Insecticides are inferior to weaver ants when it comes to protecting orchards. Attendees at a recent workshop in Africa were told that using the ants in mango and cachew orchards was not only cheaper than insecticides, they were more effective, acted pre-emptively to control pests and had no residual effect on the fruit. Dr Renkang Peng attended the starting workshop of the research project ‘Increasing value of African mango and cashew production’ in Benin, Africa between 9th and 19th August 2011. This project is coordinated by Aarhus University, Denmark in collaboration with six research organizations in four countries (Benin, Tanzania, Demark and Australia). The project is funded by the Ministry of Foreign Affairs of Denmark for a period of four years (2011 – 2014). Charles Darwin University (CDU) Australia was invited to participate in this project because the weaver ant technology developed at CDU will be used for all the field experiments in Tanzania and Benin. The technology developed at CDU involves managing the ants at the colony level so that the ant populations remain high and stable. The major threats to weaver ant populations include fights between colonies, and the effects of competition with other ant species.

 participant practice
Workshop participants practise the weaver ant technology under Dr Peng’s supervision

However, the CDU research team has developed management techniques to minimise these risks. As long as the ant populations are healthy, the ants themselves do the rest of the work. They are voracious predators, and their prey includes almost all of the insect pests of tropical tree crops. They constantly patrol the trees and either capture or chase away the pests. Because the ants are constantly at work, they do a better job at controlling the pests than farmers can do with insecticides. By the time even the most diligent farmers spot the pests, the damage has already been done, but the ants keep the pests from ever becoming established in the orchards. Apart from being as effective (or even more effective) than insecticides, using the weaver ants as biological control agents has several other economical and environmental benefits because the insecticides are expensive and they have residual effects on the fruit, in the soil, in the watershed, and on other fauna in the orchard. The African project will concentrate on the development of integrated pest management programs (IPM) for mango and cashew growers in both Tanzania and Benin. The project aims to improve crop yield and quality, and includes four parallel working programs:

  • The development of IPM programs for cashew and mango crops,
  • An ecological study of the local weaver ants,
  • The establishment of weaver ant nurseries, and
  • The development of market links for organic cashew and mango produce.
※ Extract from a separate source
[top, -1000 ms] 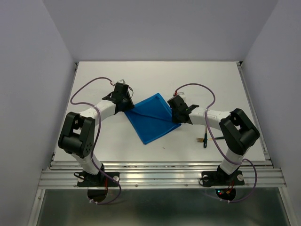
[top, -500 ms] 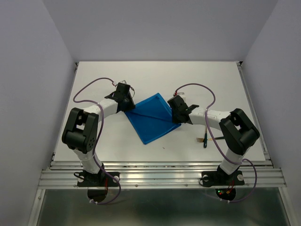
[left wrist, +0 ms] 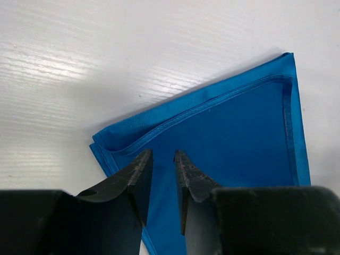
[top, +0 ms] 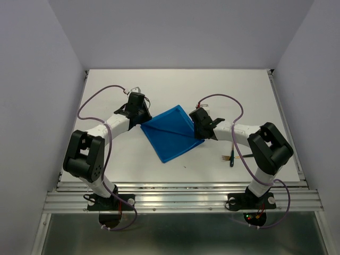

Each working program has one PhD student or a post-doc, and a total of 20 people (6 PhD students, 2 post-docs and 12 supervisors) are involved in this project. The major role of CDU in this project will be:

  • to help the project leader supervise programs 1, 2 and 3, and
  • to write a photo book based on African local conditions of cashew and mango production and the results that will be obtained from all 4 programs for agricultural extension officers, farmer field school trainers and cashew and mango growers in Africa.

In this first workshop, Dr Peng overviewed the development and implementation of IPM programs using weaver ants as a key element to increase value of cashew, mango and forest trees in Australia, Vietnam and Thailand.

He worked closely with project participants in the field to teach them about the bio-ecology of weaver ants and how to properly use the weaver ant technology that has been developed at CDU. All the participants were very interested in the two photo books and a manual written by Renkang Peng and Keith Christian for cashew and mango growers and extension officers in Australia and Vietnam, and they said that they considered these documents to be the most important references for this African project.

The workshop participants expressed their appreciation of having Dr Peng’s expertise as part of the African project. In the next 4 years, Peng will spend a part of his time on the African project, including annual trips to Africa to supervise the project on site, collect data through field surveys and take photos for the manuals and photo books he will produce.